Workers at another mine, belonging to Anglo American Platinum, downed tools on Tuesday, and the firm held disciplinary hearings for the strikers. And at a southern African miner, Gold One, the bulk of 1 800 workers have also embarked on an illegal strike since Monday night.
Gold Fields, the world’s number four producer of the precious metal, said it had decided to throw out the strikers from the company hostels as these places were becoming increasingly violent and were being used by the strikers to intimidate, plan and co-ordinate illegal activities.
“The hostels are effectively becoming lawless, and so we decided to put an end to that and close them down for the miners who live there,” Gold Fields spokesperson Sven Lunsche told AFP.
In a copycat move of the deadly Lonmin Marikana mine strike, Gold Fields’ protesting workers on Tuesday gathered on a nearby hill and kept a vigil there, with some planning to spend the night there.
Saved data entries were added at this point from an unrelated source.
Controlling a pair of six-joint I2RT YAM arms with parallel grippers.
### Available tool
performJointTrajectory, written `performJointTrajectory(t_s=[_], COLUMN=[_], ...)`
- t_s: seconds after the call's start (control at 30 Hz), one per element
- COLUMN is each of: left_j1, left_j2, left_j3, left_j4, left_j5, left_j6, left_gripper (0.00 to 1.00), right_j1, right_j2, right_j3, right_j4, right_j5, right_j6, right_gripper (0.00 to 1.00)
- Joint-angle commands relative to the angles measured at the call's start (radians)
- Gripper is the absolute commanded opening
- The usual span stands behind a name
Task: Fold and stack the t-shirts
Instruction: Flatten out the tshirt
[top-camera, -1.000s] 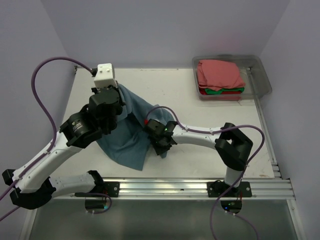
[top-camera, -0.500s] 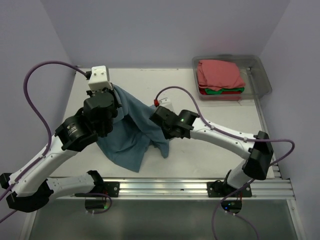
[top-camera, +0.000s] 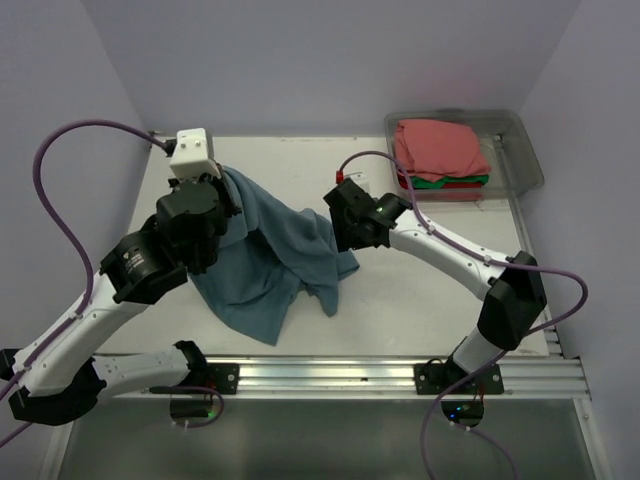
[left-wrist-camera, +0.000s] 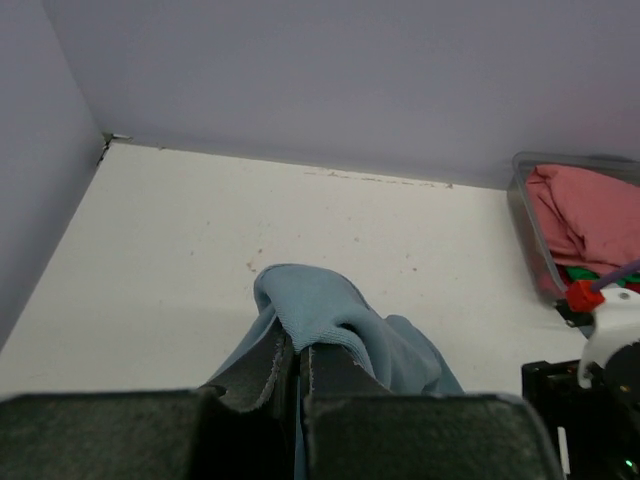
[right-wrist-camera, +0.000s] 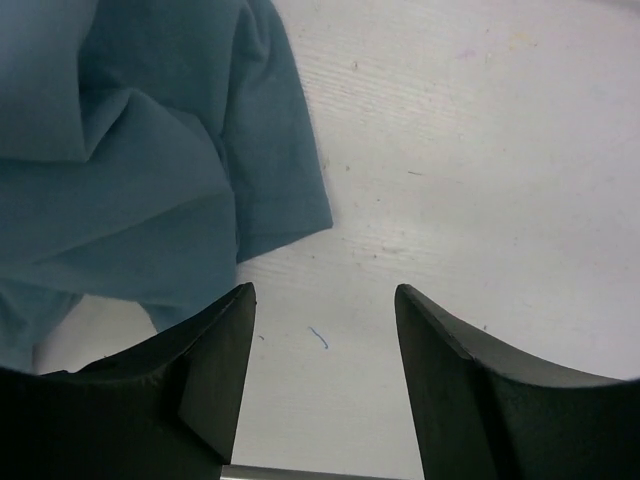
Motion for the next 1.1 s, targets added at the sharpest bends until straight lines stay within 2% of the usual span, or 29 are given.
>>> performJointTrajectory(t_s=[0.0,0.23,0.33,0.47,0.6,0.9,1.07], left_j1=[0.0,-0.001,0.0,0.0,0.0,0.0,0.0], left_j2=[0.006,0.096,0.132,0.136,0.123,0.11,0.119], left_j3=[0.122,0.3,0.352,0.365,0.334,0.193,0.17], left_j4=[0.051,0.098,0.094,0.095,0.101,0.13,0.146], left_j5=[0.082,0.267,0.296,0.3,0.269,0.149,0.145], left_j6=[0.03,0.129,0.152,0.153,0.153,0.138,0.122], left_gripper=[0.0,0.0,0.0,0.0,0.0,0.0,0.0], right_j1=[-0.026,-0.093,-0.141,-0.148,-0.141,-0.038,0.034], right_j2=[0.032,0.183,0.276,0.292,0.243,-0.079,-0.106], right_j3=[0.016,0.109,0.186,0.169,0.074,-0.179,-0.216], right_j4=[0.109,0.188,0.171,0.188,0.22,0.179,0.171], right_j5=[-0.113,-0.197,-0.286,-0.4,-0.513,-0.385,-0.371], right_j6=[-0.023,-0.051,-0.04,-0.043,-0.04,-0.005,0.012], right_gripper=[0.62,0.62,0.61,0.61,0.59,0.63,0.63])
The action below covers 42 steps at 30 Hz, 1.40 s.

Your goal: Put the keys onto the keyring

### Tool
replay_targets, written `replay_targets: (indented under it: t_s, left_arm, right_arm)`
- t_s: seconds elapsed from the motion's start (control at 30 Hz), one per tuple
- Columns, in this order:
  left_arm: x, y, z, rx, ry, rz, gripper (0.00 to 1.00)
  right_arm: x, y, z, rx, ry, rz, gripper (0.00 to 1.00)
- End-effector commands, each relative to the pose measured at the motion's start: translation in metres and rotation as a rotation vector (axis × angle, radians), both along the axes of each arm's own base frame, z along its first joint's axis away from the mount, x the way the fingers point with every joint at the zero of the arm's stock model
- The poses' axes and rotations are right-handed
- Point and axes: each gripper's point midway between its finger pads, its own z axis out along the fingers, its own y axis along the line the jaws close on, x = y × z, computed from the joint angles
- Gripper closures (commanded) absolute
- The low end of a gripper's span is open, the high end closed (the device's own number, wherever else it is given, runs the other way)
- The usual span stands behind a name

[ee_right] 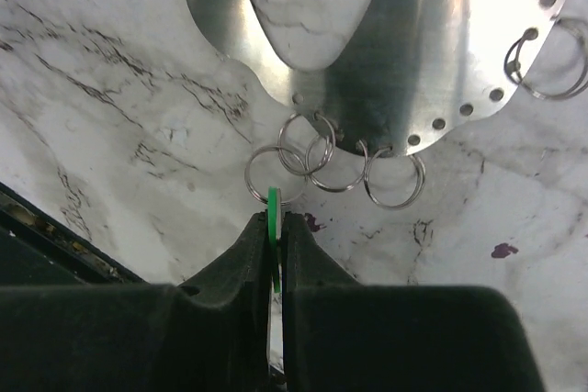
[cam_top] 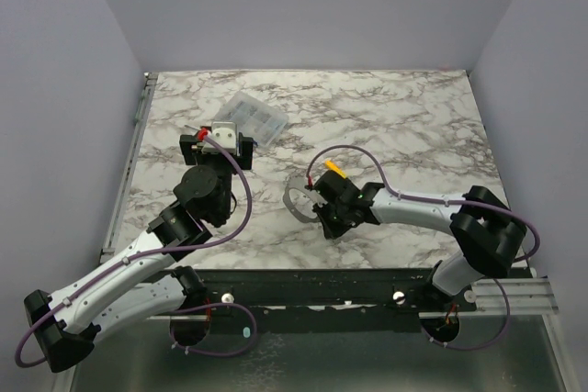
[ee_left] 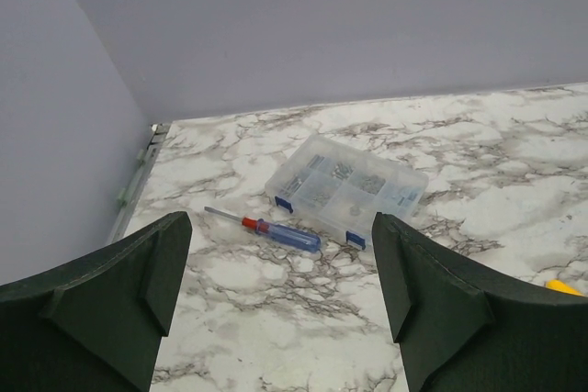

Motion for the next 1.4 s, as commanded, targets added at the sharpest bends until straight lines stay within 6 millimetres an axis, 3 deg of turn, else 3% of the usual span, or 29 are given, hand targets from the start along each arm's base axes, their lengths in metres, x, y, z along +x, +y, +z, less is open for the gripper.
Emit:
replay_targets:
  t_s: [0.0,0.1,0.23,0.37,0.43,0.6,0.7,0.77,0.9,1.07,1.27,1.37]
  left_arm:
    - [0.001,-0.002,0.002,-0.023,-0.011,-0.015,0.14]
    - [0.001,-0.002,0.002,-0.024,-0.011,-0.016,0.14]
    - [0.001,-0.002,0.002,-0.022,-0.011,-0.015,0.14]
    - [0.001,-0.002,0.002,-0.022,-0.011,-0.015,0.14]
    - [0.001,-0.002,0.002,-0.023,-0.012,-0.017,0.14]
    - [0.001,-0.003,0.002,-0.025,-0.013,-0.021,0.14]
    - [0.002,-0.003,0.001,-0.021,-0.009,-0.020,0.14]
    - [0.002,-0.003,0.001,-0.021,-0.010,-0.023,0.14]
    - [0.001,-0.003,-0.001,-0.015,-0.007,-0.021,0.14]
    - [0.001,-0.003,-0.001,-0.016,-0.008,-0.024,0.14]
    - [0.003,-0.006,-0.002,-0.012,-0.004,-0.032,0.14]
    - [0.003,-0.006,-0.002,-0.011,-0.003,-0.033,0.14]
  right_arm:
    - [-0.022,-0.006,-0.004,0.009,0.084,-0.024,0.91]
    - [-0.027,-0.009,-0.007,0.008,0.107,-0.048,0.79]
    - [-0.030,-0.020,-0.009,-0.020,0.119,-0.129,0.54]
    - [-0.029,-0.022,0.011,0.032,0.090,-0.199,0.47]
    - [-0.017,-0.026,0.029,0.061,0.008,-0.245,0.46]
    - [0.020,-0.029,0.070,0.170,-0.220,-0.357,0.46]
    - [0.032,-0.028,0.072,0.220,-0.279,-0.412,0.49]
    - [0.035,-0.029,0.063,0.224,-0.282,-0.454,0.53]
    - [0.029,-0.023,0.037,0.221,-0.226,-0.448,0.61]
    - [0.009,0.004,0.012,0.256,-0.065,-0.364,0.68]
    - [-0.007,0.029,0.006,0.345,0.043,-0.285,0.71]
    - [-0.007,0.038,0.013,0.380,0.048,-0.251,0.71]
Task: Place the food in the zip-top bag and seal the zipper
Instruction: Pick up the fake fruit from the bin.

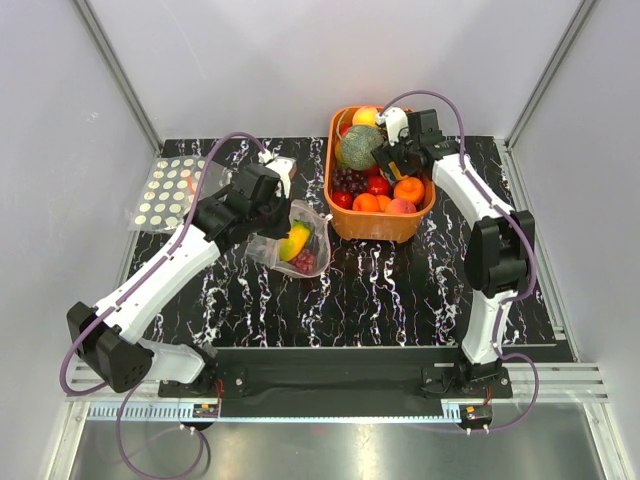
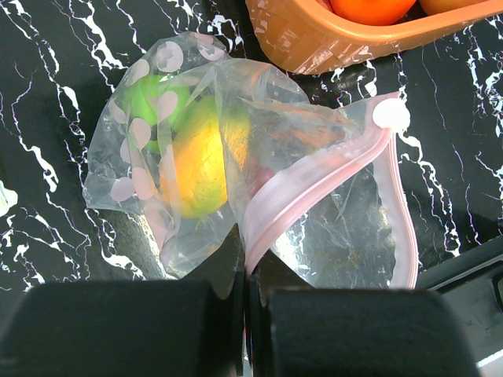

The Lonmin mine strike ended with hefty pay hike last month.
Gold Fields’ KDC West mine – near Johannesburg, which employs 15 000 people – has been crippled since September 9, slowing production by 1 400 ounces of gold a day. Strikes have spread like wildfire in South Africa since the deadly work stoppage that started at a mine of world’s number three platinum producer Lonmin in August.